What’s “Wrong” with this Dream?

By Meredith Sabini, Ph.D.

The provocative title for my column comes from the feature in the Sunday funnies, “What’s wrong with this picture?” It shows a scene from life in which a number of elements are cattywampus, and you have to find them. There might be a car going down the road on three wheels or a tree with grapes hanging on it; a person wearing one boot and one sandal, a horse lacking a tail. The word “wrong” doesn’t imply a moral condition but a practical one that would be familiar to most readers: you have to know that grapes don’t grow on trees and horses usually have tails.

In the dreamwork world, we have templates or cognitive frameworks for evaluating dreams: what the main image or emotion is, who the characters are, what the dream ego is doing, where the dynamic tension appears. Such templates are essential for unpacking the condensed, raw material so a dream’s fuller story can emerge.
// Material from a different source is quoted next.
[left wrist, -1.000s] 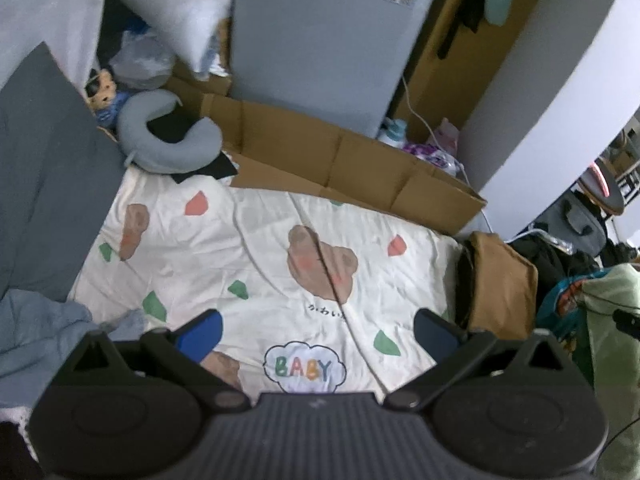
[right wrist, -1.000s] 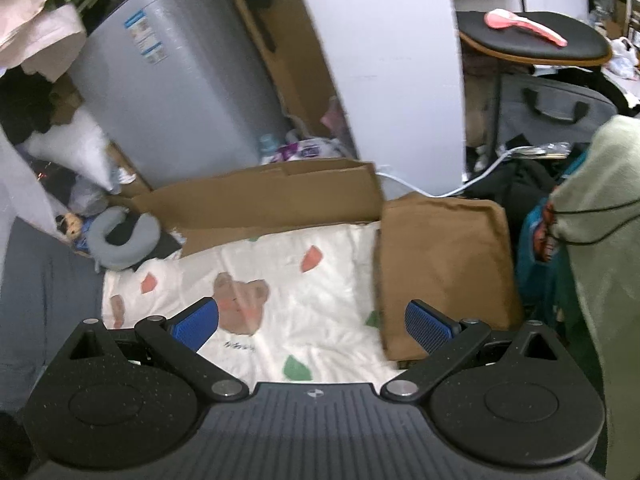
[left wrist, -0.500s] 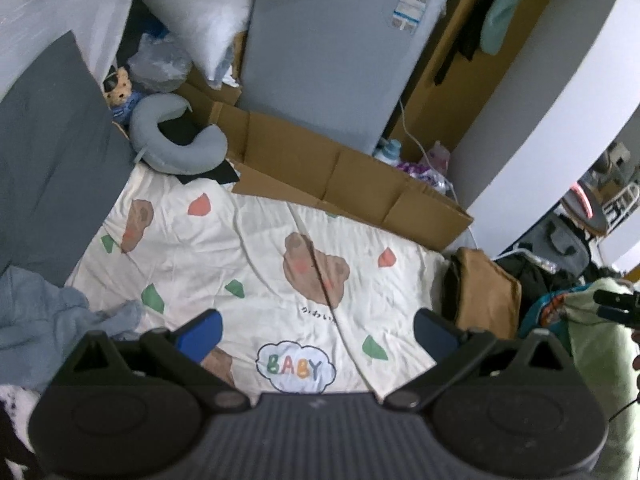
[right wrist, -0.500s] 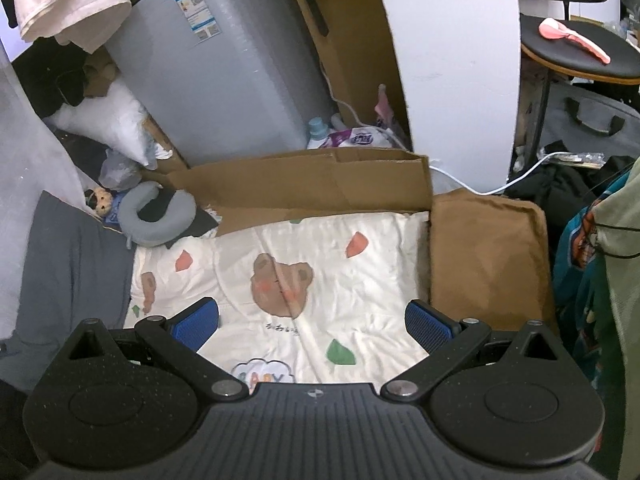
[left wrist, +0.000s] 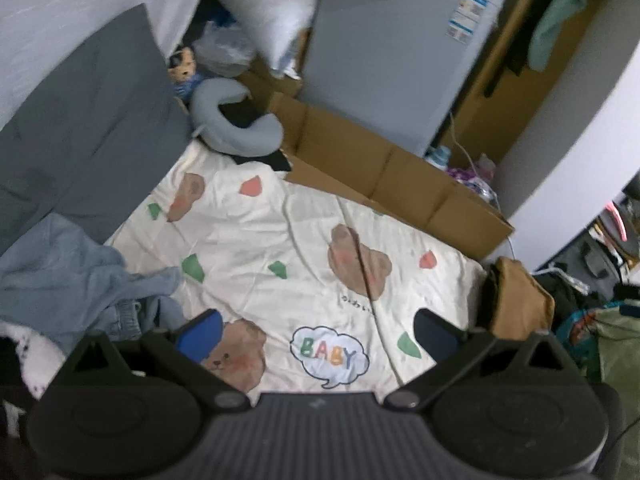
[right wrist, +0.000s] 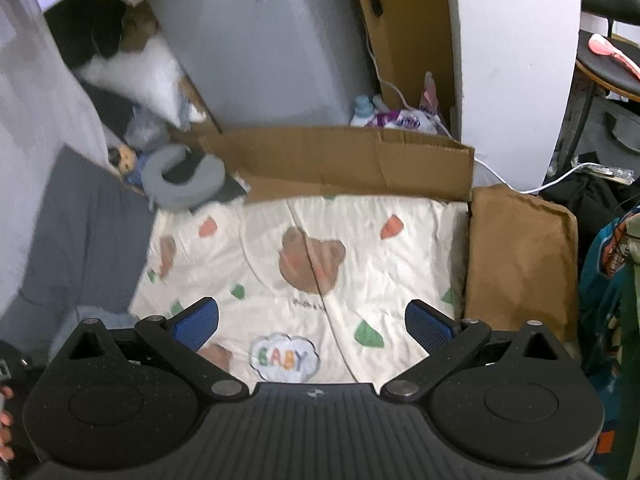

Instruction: Fold clothes

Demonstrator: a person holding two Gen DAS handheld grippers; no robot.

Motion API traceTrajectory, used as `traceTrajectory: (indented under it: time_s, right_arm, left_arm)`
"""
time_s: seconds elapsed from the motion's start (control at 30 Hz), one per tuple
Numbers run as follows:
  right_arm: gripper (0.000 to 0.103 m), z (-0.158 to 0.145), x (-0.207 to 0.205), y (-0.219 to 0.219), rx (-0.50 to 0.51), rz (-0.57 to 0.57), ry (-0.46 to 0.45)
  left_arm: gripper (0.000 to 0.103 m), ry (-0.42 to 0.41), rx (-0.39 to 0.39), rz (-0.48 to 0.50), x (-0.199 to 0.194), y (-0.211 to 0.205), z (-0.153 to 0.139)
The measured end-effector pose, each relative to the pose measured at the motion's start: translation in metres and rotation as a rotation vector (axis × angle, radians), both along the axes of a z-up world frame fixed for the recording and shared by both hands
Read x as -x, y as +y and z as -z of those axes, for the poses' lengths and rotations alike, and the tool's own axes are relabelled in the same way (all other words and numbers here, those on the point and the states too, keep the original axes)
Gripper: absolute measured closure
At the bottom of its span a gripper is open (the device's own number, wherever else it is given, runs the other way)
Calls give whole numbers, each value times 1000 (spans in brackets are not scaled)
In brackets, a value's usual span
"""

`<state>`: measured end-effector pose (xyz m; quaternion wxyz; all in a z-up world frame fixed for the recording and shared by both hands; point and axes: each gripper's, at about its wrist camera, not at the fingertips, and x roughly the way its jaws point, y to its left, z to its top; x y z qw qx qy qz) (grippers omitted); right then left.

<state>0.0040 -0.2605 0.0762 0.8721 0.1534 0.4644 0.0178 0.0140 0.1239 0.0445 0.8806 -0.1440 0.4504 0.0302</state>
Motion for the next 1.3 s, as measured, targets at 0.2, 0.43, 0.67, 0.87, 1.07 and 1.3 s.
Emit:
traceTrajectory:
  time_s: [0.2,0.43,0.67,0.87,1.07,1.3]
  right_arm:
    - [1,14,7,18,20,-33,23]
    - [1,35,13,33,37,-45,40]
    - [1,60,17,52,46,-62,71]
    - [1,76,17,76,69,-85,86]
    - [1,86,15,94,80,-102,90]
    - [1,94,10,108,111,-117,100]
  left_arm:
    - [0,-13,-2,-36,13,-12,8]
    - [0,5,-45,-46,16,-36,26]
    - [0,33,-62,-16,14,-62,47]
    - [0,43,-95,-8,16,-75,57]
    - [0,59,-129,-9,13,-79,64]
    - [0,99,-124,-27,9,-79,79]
If we acknowledge that dreams have not just one single function, such as fulfilling unconscious wishes or compensating a limited conscious attitude, but a variety of functions, then we will need a variety of empirically validated templates. “What’s ‘wrong’ with this dream?” isn’t yet on the map as one of them. But I hope to demonstrate its value.

In teaching dream seminars, I begin with the templates just noted. Later, I ask participants if anything seems missing from a dream. Here is an example: The dreamer was a young man who had suffered previous breakdowns, recognized the incipient signs, and came to a clinic for treatment. His initial dream was this:

My car is beginning to roll backwards, out of control.

We can see the main image: the car rolling backwards. We can see the dream ego’s stance: apparently helpless. And we can infer the main emotion: fear. When I ask what is missing in the dream, the most common response is “brakes.” The automobile stands for our ability to navigate life on a daily basis, the dream depicts with simple precision the impending slippage toward a psychological regression. With this diagnosis, the treatment plan could then help provide what’s missing. The clinical setting could offer a safe container in which the regression could run its course without destabilizing his whole life; the therapist and the client’s kinship group could offer the missing element of control by making decisions while he is unable to do so.

The next example concerns a fifty-year-old teacher’s aide who came for evaluation. Her initial dream was:

A five- or six-year-old girl is sitting in a corner of a room all by herself. Her head has fallen over onto her shoulder, as if her neck were broken.

There was no emotion in either the dream itself or her telling of it. When I have asked dream seminar participants what’s missing in this dream, they usually reply, “People.” There is no one who notices, attends to, or helps the young girl. The woman had suffered from a childhood depression that began after a major disruption to the family life at the age depicted; the abandonment she experienced injured her potential ability to keep her “head on her shoulders.” Finding what is missing in the dream again leads to the area where healing is needed.

It was a particular, memorable dream that eventually led me to move beyond the question of what is missing to consider what might be “wrong” in the structure, plot, or characters in a dream. I heard the dream at a dinner party when another guest, upon learning my profession, publically exclaimed, “Oh, I had an interesting dream last night. I dreamed that my dog’s nose had been cut off.” I did little more than politely acknowledge it, feeling alarmed by the dream, since a dog whose nose has been cut would be in dire straits, deprived of its primary, instinctive means of getting around in the world. We know what’s missing: the dog’s nose. What’s wrong is that it’s been cut off, implying an accident or act of violence, which would merit exploration. If she were telling the dream in my consulting room, I might have inquired if something recently had happened that impaired her sense of direction in life or her basic intuition.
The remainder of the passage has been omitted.